Je sortis : j’avais froid ; le long des avenues
Les arbres noirs dressaient au ciel leurs branches nues,
Et j’entendais encor résonner dans mon cœur
Le timbre de sa voix argentin et moqueur.
Ô nature d’hiver, nature âpre et farouche,
Vierge dont nul baiser n’a profané la bouche,
Qui dédaignes des fleurs le parfum inconstant,
Comme je t’ai comprise, aimée en cet instant !

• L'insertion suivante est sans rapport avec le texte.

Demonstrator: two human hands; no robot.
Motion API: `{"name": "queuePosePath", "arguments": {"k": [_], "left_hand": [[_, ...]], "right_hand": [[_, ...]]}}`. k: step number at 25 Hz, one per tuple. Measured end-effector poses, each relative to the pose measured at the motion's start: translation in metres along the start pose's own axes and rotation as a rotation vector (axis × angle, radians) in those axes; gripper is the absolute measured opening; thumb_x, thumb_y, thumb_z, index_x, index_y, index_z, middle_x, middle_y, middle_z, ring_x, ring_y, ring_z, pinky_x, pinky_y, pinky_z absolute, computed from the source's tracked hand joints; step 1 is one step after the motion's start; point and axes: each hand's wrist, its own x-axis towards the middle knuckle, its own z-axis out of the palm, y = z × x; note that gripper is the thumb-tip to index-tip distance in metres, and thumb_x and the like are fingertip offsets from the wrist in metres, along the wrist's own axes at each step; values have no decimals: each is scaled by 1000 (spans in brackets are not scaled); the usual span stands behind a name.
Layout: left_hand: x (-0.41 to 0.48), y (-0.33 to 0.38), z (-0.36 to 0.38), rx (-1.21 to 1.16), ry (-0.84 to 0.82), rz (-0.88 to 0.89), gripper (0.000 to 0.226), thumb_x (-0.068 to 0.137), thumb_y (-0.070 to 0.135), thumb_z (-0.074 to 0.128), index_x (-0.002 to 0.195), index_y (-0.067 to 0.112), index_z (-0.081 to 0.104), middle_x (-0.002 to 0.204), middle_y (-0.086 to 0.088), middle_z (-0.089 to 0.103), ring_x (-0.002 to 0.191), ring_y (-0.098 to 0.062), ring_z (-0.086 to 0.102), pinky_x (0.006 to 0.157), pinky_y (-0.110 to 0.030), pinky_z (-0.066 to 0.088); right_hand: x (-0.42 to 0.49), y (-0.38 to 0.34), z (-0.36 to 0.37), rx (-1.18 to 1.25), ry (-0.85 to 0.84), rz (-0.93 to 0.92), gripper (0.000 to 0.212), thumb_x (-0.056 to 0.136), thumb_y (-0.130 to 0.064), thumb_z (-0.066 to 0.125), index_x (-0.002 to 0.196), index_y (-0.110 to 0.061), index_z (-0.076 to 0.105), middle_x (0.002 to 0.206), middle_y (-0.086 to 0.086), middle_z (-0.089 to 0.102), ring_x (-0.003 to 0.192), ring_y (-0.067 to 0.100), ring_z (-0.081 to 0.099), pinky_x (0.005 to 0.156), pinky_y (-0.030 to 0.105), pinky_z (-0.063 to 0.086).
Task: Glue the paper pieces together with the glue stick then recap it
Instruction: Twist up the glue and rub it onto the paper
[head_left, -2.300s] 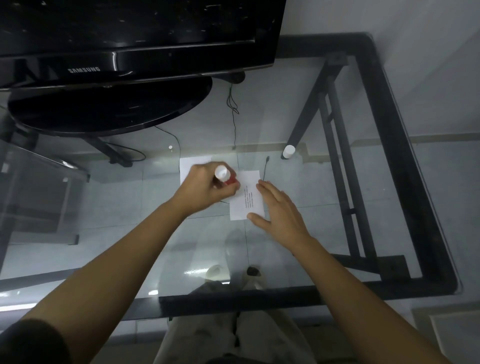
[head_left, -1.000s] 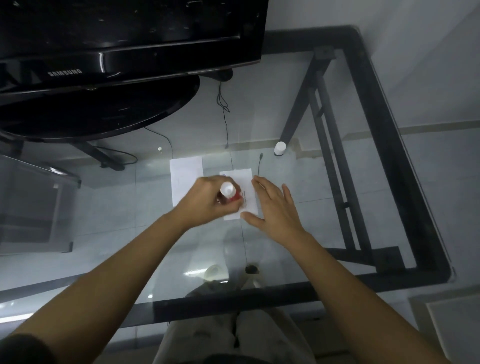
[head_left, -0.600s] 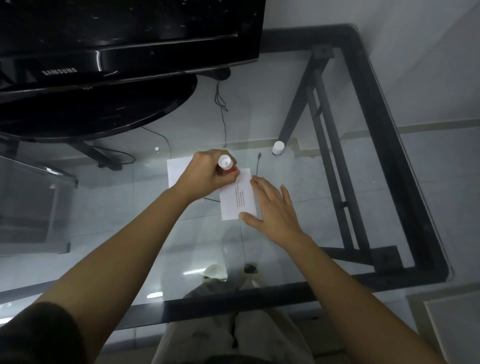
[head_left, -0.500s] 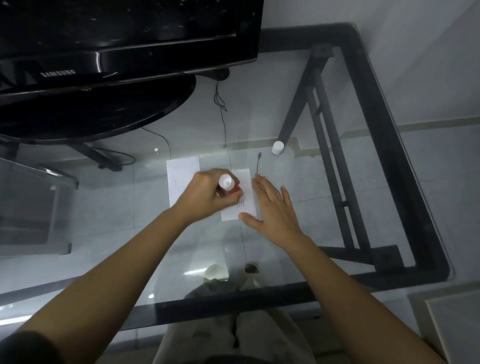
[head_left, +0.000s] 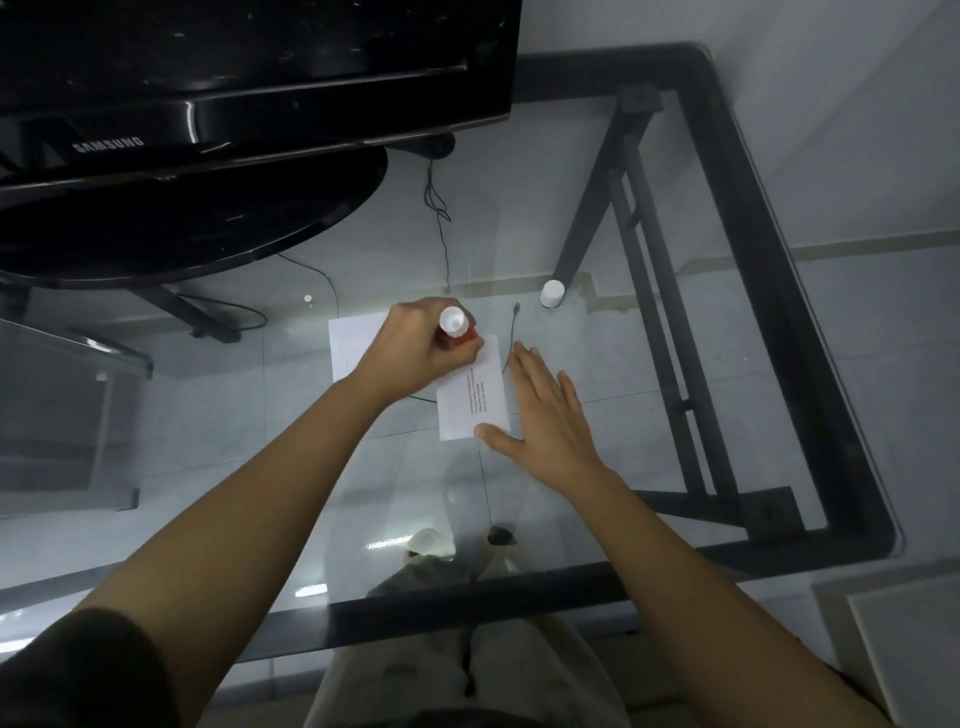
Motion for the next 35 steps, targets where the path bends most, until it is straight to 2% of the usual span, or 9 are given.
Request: {"name": "queuePosePath", "arguments": {"k": [4,14,19,21,23,26,28,31,35], "left_hand": [[-40,10,16,-72,-85,99,15,74,20,76,82,13,66,77,-2,69,64,-8,58,63,-6,44],[-1,2,15,5,-56,20,19,78,26,71,84,9,63,82,-6,69,65,-12,57,57,-6,38],[13,0,14,0,-1,-38,19,80,27,70,85,11,63,87,-7,70,70,-14,60,60,-20,48],[15,0,12,-205,134,-164,16,78,27,71,87,15,65,86,-2,69,72,-12,62,61,-19,52],[15,4,9,-750,287,-410,15,79,22,71,92,17,65,88,-1,68,76,-7,66,66,-17,53],[14,6,6,-1582,364,-783,22,82,15,67,100,8,57,101,-15,65,82,-16,70,66,-22,56],[14,3,3,-1766,349,-935,30,79,14,70,104,4,56,98,-20,69,84,-23,70,64,-27,58],[25,2,2,-1685,232,-891,37,79,13,69,113,4,56,91,-12,73,89,-22,68,73,-29,57],[45,5,4,-746,72,-501,41,78,15,73,115,12,56,104,-3,67,93,-15,65,82,-25,51]], "right_hand": [[0,2,0,-27,3,-9,87,84,-57,48,145,-14,2,157,2,0,142,15,-6,111,34,-8],[1,1,0,-28,-18,3,88,84,-55,50,144,-16,-1,157,2,-2,142,16,-7,110,34,-12],[0,2,2,-24,-14,7,88,84,-56,50,144,-17,-1,157,1,-2,142,17,-6,109,35,-12],[0,3,3,-14,-11,-2,88,84,-55,50,144,-16,-2,157,1,-2,142,15,-7,109,34,-12],[1,4,3,-20,-11,-6,87,84,-55,51,144,-19,-1,157,0,-2,142,15,-8,109,33,-13],[1,4,4,-33,-20,-16,84,83,-57,50,144,-24,2,157,-1,-3,142,16,-8,107,33,-15],[1,4,4,-30,-28,-17,83,83,-57,49,144,-25,2,157,-2,-4,142,15,-9,107,33,-16],[2,5,4,-43,-33,-15,83,84,-58,48,144,-25,1,157,-2,-6,142,15,-10,107,33,-16],[1,4,3,-47,-48,-21,82,85,-57,47,144,-24,0,157,-1,-7,141,15,-11,107,34,-16]]}}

Comme les voix du vent qui chantaient dans les cimes
Me murmuraient des mots consolants et sublimes !

Ces voix me disaient : Viens, viens, nous te connaissons ;
Viens, nous t’apaiserons par nos graves leçons.
La fleur n’a qu’un matin, le rire n’a qu’une heure,
Mais quand la fleur pourrit le tronc rugueux demeure.
Laisse-les s’étourdir dans leurs plaisirs d’un jour ;
Le temps marche, et pour eux le deuil aura son tour,
Le temps marche, et, tandis que leurs coupes s’emplissent,
Ils ne prennent pas garde aux lustres qui pâlissent,
Aux fenêtres qu’on voit s’entr’ouvrir lentement,
Au ciel noir qui paraît par l’entrebâillement.
Oh ! l’effrayant réveil pour leur joie éphémère !
Mais toi, poète, toi, pauvre rêveur austère,
Ces visions glaçant d’effroi leurs cœurs tremblants,
Nous t’en aurons appris les secrets consolants,
Et ton œil, rassuré sous ces funèbres voiles,
Découvrira déjà la clarté des étoiles.